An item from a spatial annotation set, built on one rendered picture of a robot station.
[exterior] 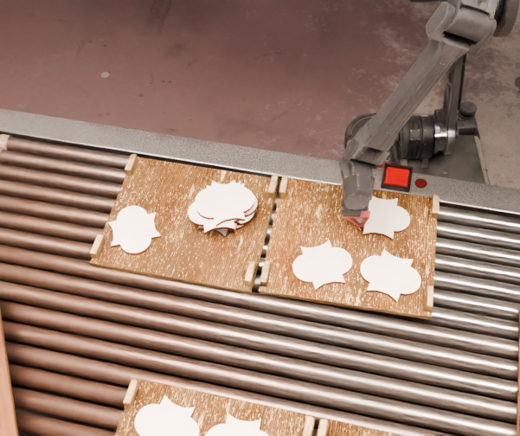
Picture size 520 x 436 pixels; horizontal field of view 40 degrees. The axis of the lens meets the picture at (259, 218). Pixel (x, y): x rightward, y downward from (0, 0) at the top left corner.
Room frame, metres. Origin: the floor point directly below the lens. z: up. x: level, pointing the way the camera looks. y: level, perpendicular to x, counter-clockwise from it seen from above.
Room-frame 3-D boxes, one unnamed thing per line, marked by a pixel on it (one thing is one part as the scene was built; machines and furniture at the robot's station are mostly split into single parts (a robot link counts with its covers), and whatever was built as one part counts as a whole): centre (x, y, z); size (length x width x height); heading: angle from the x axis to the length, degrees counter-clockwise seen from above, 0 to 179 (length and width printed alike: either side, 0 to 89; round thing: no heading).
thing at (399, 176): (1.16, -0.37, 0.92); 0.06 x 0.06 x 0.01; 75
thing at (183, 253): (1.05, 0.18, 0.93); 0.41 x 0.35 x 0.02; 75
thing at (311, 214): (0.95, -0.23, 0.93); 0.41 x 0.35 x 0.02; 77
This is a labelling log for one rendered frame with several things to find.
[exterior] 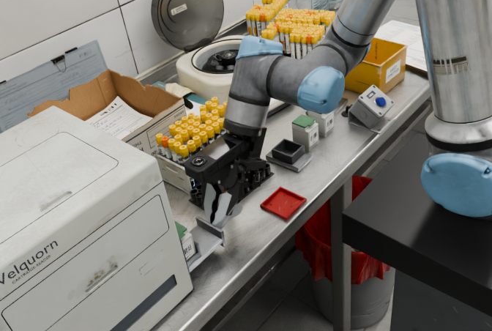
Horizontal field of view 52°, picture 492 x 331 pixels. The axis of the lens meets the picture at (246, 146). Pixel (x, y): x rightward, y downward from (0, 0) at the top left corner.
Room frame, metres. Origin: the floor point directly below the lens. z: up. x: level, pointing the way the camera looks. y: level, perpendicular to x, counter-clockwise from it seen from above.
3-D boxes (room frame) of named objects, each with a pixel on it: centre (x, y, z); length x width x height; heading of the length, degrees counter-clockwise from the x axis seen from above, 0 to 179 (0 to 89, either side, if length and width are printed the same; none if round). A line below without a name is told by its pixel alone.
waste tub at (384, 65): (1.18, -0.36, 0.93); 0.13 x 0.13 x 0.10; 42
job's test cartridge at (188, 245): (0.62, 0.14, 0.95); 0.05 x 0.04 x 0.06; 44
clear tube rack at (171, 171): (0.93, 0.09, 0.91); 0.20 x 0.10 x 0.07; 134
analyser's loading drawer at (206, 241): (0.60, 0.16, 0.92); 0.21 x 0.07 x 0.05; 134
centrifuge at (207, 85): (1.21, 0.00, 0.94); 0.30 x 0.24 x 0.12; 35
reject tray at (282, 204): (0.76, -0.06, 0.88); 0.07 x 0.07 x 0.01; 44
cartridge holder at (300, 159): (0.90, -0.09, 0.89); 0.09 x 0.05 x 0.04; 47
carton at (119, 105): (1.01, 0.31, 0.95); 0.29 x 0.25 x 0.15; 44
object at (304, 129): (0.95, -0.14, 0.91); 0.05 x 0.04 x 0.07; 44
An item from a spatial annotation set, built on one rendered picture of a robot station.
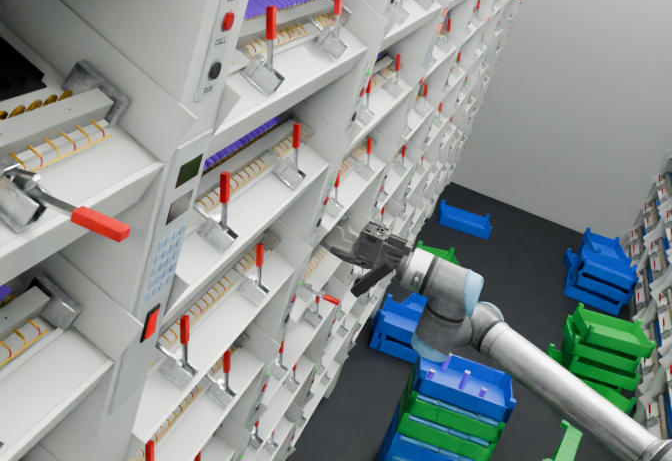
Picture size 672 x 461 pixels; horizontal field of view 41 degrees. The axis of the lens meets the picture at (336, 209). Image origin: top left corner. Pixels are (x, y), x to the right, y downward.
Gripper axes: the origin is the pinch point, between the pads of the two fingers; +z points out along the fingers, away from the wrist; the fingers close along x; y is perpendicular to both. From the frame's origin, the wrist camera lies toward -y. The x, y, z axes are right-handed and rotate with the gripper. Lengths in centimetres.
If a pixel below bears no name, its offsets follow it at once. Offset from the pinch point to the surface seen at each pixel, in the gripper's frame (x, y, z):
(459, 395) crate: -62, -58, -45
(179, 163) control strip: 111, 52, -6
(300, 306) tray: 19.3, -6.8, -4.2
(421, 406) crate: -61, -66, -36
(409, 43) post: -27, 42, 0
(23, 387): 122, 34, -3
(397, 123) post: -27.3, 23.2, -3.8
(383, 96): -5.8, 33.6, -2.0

---*---

## Your task
The pictures in the listing above are to be dropped, and everything else reproduced exactly.

## Output below
An item from a spatial annotation set, built on one rendered picture of a robot station.
[exterior] 
Picture size 520 x 436 pixels; horizontal field of view 40 degrees. The axis of the lens meets the picture at (259, 218). Pixel (x, y): x rightward, y downward from (0, 0) at the top left corner.
Room frame, metres. Origin: the floor point directly below the lens. z: up. x: level, pointing the way the camera looks. y: level, perpendicular to x, counter-clockwise from it seen from above.
Room-frame 3-D boxes, one unnamed thing per line, marked by a pixel on it (one thing is one part as the scene was built; machines and furniture at the robot's station are mostly split into single parts (a robot link counts with its covers), and whatever was built as one part counts as a whole): centre (x, y, z); size (length x width x height); heading: angle from the x axis to the length, degrees counter-clockwise seen from above, 0 to 179 (length and width printed alike: either side, 0 to 89; round thing: no heading).
thing at (399, 176): (1.16, -0.37, 0.92); 0.06 x 0.06 x 0.01; 75
thing at (183, 253): (1.05, 0.18, 0.93); 0.41 x 0.35 x 0.02; 75
thing at (311, 214): (0.95, -0.23, 0.93); 0.41 x 0.35 x 0.02; 77
This is a labelling log for one rendered frame with several things to find.
[exterior] 
Horizontal field of view 52°, picture 492 x 331 pixels. The axis of the lens meets the picture at (246, 146). Pixel (x, y): x rightward, y downward from (0, 0) at the top left corner.
Room frame, metres. Origin: the floor point directly below the lens. z: up. x: level, pointing the way the camera looks. y: level, perpendicular to x, counter-clockwise from it seen from above.
3-D boxes (room frame) of named objects, each with a pixel on it: centre (x, y, z); length x width x height; heading of the length, degrees counter-clockwise from the x axis seen from above, 0 to 179 (0 to 89, either side, if length and width are printed the same; none if round). A line below without a name is told by its pixel alone.
waste tub at (384, 65): (1.18, -0.36, 0.93); 0.13 x 0.13 x 0.10; 42
job's test cartridge at (188, 245): (0.62, 0.14, 0.95); 0.05 x 0.04 x 0.06; 44
clear tube rack at (171, 171): (0.93, 0.09, 0.91); 0.20 x 0.10 x 0.07; 134
analyser's loading drawer at (206, 241): (0.60, 0.16, 0.92); 0.21 x 0.07 x 0.05; 134
centrifuge at (207, 85): (1.21, 0.00, 0.94); 0.30 x 0.24 x 0.12; 35
reject tray at (282, 204): (0.76, -0.06, 0.88); 0.07 x 0.07 x 0.01; 44
cartridge holder at (300, 159): (0.90, -0.09, 0.89); 0.09 x 0.05 x 0.04; 47
carton at (119, 105): (1.01, 0.31, 0.95); 0.29 x 0.25 x 0.15; 44
object at (304, 129): (0.95, -0.14, 0.91); 0.05 x 0.04 x 0.07; 44
An item from a spatial annotation set, built on one rendered picture of a robot station.
Picture size 672 x 461 pixels; horizontal field of view 41 degrees. The axis of the lens meets the picture at (336, 209). Image origin: top left corner. Pixels are (x, y), x to the right, y downward.
Gripper axes: the origin is the pinch point, between the pads of the two fingers; +z points out along the fingers, away from the wrist; the fingers close along x; y is perpendicular to both. From the frame's origin, the wrist camera lies toward -y. The x, y, z axes are right-handed and rotate with the gripper. Lengths in centimetres.
If a pixel below bears no name, its offsets follow it at once. Offset from the pinch point to the surface seen at each pixel, in the gripper's frame (x, y, z):
(459, 395) crate: -62, -58, -45
(179, 163) control strip: 111, 52, -6
(300, 306) tray: 19.3, -6.8, -4.2
(421, 406) crate: -61, -66, -36
(409, 43) post: -27, 42, 0
(23, 387): 122, 34, -3
(397, 123) post: -27.3, 23.2, -3.8
(383, 96): -5.8, 33.6, -2.0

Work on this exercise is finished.